Issue #6 of the Xtext Corner is about some particularities of the parsing process in
Xtext. As I already mentioned a few times in the past, Xtext uses
Antlr under the hood in order to do the pure parsing. This is basically a two step process: At first, the input sequence of characters is split into tokens (often referred to as terminals) by a component that is called the lexer. The second step is to process the resulting list of tokens. The actual parser is responsible for that stage. It will create the abstract syntax tree from the token stream.
This divide-and-conquer approach is mostly called parsing altogether so the distinction between lexing and parsing is quite encapsulated. Nevertheless, the Xtext grammar definition honors both aspects: It is possible to define (parser) rules that are processed by the parser and it is also possible to define terminal rules. Those will be handled in the lexer. So the when should I use parser rules and when should I use terminal rules?

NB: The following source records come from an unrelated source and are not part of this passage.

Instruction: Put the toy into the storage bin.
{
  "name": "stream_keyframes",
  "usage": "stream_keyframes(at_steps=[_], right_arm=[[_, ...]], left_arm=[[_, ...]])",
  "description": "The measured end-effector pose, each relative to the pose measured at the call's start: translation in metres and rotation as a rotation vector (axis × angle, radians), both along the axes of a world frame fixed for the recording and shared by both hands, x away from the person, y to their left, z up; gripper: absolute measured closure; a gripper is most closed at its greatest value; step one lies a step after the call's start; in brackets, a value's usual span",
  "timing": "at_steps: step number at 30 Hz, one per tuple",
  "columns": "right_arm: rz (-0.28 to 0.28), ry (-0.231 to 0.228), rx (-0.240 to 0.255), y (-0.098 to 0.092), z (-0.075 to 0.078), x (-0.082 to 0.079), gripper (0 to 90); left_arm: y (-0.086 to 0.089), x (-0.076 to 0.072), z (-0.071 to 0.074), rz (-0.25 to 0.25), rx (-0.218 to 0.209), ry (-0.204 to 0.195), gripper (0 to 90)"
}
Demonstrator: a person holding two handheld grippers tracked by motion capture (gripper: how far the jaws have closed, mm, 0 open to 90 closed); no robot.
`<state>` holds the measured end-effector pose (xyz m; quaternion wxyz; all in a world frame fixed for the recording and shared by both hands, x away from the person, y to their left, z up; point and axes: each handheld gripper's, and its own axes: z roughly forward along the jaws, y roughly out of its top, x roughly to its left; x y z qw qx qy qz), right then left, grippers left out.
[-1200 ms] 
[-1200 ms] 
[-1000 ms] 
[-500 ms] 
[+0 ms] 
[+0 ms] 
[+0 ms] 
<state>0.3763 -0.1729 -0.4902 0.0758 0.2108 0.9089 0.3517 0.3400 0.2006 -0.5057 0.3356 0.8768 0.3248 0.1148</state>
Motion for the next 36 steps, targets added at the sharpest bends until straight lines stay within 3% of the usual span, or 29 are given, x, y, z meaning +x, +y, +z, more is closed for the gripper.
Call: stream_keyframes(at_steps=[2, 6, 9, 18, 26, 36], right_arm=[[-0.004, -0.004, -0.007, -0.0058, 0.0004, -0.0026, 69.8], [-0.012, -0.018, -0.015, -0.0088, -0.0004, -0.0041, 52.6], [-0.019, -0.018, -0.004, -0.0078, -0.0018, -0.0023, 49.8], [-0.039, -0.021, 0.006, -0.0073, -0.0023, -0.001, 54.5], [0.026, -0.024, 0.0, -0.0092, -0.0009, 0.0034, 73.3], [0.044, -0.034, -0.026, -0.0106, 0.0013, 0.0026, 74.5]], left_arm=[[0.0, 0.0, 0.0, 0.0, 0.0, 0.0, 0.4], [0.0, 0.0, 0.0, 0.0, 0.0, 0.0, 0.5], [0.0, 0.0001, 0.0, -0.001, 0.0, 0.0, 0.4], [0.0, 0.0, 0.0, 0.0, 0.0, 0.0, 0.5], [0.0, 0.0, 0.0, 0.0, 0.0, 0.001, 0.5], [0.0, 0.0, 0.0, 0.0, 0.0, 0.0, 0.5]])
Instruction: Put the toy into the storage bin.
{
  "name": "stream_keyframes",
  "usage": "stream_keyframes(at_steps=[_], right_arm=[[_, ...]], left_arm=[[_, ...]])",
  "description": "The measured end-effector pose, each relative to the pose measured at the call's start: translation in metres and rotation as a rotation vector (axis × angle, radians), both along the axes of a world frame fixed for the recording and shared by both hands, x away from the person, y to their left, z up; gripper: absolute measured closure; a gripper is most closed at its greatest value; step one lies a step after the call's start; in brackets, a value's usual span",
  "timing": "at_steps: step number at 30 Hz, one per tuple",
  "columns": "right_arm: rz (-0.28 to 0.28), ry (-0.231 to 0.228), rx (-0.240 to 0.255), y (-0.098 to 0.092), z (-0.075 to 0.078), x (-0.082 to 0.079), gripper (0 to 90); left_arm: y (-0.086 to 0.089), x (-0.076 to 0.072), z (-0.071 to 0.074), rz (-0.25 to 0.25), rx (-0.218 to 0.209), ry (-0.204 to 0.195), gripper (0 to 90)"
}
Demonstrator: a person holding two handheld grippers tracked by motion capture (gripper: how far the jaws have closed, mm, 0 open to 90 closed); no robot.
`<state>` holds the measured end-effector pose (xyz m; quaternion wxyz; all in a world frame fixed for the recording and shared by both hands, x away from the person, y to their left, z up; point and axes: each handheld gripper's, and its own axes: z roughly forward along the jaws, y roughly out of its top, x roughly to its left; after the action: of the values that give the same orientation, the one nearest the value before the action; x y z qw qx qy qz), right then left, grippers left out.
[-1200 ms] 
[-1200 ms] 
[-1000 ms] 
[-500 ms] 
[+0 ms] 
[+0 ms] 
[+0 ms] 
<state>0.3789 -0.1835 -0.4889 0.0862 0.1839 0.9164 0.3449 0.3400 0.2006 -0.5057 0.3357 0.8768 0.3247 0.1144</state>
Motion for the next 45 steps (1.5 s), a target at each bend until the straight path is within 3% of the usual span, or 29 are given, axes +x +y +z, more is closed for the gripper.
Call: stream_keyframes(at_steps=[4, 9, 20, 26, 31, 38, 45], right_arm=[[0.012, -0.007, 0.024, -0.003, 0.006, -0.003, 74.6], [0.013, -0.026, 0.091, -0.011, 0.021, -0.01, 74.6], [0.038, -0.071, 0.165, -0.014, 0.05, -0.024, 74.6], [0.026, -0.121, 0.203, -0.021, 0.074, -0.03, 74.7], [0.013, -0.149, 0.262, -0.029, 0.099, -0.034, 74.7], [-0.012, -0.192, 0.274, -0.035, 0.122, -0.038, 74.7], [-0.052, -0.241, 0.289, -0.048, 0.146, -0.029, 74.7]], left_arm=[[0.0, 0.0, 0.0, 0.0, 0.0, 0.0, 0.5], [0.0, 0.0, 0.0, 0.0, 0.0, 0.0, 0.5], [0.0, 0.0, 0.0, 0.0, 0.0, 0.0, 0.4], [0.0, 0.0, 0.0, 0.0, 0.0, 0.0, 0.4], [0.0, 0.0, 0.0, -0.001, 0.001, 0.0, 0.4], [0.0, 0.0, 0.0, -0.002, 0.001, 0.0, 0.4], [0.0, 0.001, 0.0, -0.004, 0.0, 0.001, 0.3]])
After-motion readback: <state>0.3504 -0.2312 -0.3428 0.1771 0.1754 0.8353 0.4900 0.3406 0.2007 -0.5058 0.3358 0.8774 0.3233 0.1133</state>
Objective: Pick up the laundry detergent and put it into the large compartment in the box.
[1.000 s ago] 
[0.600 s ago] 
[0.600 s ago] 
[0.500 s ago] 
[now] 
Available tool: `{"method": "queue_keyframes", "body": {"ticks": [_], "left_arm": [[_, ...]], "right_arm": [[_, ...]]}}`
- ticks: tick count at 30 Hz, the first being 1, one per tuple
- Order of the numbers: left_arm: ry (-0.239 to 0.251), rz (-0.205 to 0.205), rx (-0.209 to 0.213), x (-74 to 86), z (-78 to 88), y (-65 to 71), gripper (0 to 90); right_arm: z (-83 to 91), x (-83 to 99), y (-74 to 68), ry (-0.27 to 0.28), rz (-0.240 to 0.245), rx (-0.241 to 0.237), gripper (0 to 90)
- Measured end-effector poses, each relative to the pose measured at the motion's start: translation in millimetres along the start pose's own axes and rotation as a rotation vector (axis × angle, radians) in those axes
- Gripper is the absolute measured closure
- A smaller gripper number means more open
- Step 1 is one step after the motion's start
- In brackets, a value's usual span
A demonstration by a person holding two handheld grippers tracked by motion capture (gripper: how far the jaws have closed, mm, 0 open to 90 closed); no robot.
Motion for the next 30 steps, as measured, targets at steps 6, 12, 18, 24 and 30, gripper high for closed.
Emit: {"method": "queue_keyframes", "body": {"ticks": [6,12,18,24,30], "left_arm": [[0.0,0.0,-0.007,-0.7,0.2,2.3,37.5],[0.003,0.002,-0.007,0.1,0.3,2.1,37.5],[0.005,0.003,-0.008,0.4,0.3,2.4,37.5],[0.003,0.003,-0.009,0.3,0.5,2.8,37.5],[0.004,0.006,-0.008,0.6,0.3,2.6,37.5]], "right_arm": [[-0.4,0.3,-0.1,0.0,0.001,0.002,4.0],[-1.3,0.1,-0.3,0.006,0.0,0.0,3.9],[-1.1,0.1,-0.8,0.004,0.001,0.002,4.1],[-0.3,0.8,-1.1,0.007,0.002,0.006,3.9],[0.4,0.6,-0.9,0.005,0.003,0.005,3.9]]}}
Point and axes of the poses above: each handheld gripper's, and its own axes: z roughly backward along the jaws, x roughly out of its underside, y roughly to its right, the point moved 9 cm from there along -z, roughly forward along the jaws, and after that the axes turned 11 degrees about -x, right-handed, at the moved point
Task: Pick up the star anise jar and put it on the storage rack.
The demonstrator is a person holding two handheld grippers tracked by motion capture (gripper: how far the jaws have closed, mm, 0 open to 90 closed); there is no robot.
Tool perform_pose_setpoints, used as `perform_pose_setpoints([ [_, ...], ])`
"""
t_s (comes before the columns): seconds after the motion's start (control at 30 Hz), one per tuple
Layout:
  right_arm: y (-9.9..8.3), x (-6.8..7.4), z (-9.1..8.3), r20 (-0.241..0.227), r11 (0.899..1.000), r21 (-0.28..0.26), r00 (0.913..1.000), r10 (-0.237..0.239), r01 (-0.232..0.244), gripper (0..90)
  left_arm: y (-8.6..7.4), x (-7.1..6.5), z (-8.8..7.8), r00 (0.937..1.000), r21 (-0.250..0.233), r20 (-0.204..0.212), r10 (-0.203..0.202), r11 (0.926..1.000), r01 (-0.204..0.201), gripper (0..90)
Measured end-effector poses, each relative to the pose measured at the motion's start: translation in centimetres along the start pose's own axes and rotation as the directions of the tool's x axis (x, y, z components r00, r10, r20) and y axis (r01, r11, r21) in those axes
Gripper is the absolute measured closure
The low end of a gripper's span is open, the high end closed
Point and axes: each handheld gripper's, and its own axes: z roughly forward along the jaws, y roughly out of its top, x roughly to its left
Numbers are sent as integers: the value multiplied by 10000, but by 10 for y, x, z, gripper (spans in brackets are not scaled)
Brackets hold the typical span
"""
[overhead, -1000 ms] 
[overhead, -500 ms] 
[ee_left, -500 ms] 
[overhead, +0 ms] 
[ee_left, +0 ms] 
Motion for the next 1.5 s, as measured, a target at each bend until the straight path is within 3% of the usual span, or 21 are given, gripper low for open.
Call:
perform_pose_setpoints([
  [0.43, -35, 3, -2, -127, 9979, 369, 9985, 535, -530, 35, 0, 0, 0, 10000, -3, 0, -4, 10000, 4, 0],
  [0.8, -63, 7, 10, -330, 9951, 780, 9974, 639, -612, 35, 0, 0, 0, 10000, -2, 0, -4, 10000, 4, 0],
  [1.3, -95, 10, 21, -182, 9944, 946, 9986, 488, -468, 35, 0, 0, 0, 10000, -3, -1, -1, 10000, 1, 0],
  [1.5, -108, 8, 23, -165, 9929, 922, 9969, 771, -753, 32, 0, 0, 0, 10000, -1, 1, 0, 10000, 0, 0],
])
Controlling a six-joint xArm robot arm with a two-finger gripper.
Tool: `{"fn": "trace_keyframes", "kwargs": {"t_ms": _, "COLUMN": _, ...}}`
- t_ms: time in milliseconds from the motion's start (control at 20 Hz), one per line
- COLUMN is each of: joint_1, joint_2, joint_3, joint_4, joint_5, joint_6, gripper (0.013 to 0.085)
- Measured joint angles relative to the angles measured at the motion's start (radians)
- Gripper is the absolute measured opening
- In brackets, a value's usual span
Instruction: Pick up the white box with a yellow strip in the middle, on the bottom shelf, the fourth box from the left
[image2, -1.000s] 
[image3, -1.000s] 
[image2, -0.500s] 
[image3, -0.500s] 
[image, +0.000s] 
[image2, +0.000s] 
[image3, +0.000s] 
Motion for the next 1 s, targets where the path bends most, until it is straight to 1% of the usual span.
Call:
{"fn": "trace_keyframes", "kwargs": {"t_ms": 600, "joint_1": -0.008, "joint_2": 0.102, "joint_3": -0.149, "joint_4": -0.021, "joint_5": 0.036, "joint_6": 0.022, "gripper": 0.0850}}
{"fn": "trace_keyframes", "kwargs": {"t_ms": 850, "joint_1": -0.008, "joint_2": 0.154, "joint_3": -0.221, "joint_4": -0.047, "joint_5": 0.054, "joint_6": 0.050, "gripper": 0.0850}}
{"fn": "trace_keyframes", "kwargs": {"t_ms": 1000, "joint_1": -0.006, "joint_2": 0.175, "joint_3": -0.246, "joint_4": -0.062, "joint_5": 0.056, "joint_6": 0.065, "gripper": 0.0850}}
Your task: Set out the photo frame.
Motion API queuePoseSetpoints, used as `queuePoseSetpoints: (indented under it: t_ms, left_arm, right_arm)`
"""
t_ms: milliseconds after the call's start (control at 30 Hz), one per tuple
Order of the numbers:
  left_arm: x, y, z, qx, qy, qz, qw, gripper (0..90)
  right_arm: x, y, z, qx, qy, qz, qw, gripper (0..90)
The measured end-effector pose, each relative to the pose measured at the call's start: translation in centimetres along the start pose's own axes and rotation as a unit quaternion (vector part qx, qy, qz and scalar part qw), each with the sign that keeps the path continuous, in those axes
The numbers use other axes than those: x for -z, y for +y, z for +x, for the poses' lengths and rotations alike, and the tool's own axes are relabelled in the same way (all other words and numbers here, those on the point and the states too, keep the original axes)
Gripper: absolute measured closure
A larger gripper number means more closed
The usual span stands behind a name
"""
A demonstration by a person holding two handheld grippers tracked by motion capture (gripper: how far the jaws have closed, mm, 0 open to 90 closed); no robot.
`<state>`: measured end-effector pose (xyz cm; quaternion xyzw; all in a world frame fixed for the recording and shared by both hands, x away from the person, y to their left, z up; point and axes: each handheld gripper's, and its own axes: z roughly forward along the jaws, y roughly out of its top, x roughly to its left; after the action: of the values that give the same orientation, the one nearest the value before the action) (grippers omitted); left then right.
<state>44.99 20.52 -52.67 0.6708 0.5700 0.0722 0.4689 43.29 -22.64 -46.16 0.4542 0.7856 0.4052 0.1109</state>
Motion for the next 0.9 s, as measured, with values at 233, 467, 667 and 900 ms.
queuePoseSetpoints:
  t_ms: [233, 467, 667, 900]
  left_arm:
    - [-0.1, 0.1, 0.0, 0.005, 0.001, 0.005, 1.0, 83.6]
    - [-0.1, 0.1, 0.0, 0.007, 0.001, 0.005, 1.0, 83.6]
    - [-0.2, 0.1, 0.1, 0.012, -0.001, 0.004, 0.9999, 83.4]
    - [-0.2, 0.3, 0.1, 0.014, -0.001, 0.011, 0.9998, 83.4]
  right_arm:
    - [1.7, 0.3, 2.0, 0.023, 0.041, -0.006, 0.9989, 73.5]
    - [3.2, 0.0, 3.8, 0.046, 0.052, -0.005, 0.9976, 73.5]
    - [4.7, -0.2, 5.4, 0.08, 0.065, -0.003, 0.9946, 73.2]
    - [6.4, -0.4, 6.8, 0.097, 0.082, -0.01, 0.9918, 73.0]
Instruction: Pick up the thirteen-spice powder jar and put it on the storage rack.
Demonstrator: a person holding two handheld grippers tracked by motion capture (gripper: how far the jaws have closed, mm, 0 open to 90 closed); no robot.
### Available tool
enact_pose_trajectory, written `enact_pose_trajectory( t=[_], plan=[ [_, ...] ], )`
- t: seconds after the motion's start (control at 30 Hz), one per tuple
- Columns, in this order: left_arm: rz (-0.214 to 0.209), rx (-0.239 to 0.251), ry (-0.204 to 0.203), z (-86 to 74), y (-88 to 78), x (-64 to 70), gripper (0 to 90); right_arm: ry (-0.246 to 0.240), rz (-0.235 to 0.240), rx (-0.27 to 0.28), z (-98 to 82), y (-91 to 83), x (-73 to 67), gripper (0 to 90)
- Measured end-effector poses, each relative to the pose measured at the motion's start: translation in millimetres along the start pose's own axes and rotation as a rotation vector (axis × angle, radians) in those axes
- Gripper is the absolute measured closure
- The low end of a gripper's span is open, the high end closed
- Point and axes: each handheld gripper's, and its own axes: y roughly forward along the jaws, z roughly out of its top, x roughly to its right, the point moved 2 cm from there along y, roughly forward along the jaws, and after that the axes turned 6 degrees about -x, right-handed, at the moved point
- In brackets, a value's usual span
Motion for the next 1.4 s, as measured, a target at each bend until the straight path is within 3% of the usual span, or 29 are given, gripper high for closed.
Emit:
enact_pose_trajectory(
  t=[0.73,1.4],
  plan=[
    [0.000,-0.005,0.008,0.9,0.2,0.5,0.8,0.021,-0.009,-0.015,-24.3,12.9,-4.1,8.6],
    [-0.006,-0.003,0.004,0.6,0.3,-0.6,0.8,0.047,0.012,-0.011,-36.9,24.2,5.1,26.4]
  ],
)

Production Rules also: Parser Rules
The obvious case and just for the sake of completeness: Production rules will yield an instance in the abstract syntax tree. These can only be implemented by the parser thus there is no question whether to use terminals instead. Production rules are the most common rules in almost every Xtext grammar.
Data Type Rules
Those are a completely different thing even though they are handled by the parser, too: Where ordinary parser rules produce instances of EClasses, data type rules will return data types (you did not guess that, did you?). Data types in the sense of Xtext and its usage of the Eclipse Modeling Framework are basically primitive Java types, Strings or other commons like BigDecimal or enums. The parser will not create those on its own but rather pass the consumed tokens as a string to a
value converter. The language developer is responsible for converting the string to a data type.
Terminal Rules
Terminal rules are essentially the same as data type rules when you only consider the interface to the grammar. Internally they are completely different since they will not be processed by the parser but by the lexer. The consequences are quite severe if you want to get a working grammar. But one step after the other: As already mentioned, terminal rules can return the very same things as data type rules can. That is, they yield Strings, ints or other primitives. But since they are handled by the lexer, they are not quite as powerful as data type rules are.
Implementation aspects
The lexer is a pretty dumb component which is generated in a way that weights performance over intuitive behavior. Where the parser generator will produce nice error messages in case of ambiguous data types rules, conflicting terminals are mostly resolved by a first-come-first-served (FCFS, also
FIFO) principle. For terminals it's crucial to get them in the right order. Consider the following terminal rules:
terminal ID: ('a'..'z') ('a'..'z'|'0'..'9')*;
terminal CHARS: ('a'..'z'|'_')+;
The ID rule shall consume something that starts with a lowercase letter and is followed by a letter or number. The CHARS rule is pretty close to that one: It shall match a sequence that contains only lowercase letters or underscores. The problem with these is that the matched sequences are not mutually exclusive. If you take the input
abc as an example, it will be matched as an ID given the two rules above. As soon as you switch the order of the declarations, the sequence
abc will out of a sudden be returned as CHARS. That's one thing that you have to be a aware of if you use terminal rules. But there is more to keep in mind.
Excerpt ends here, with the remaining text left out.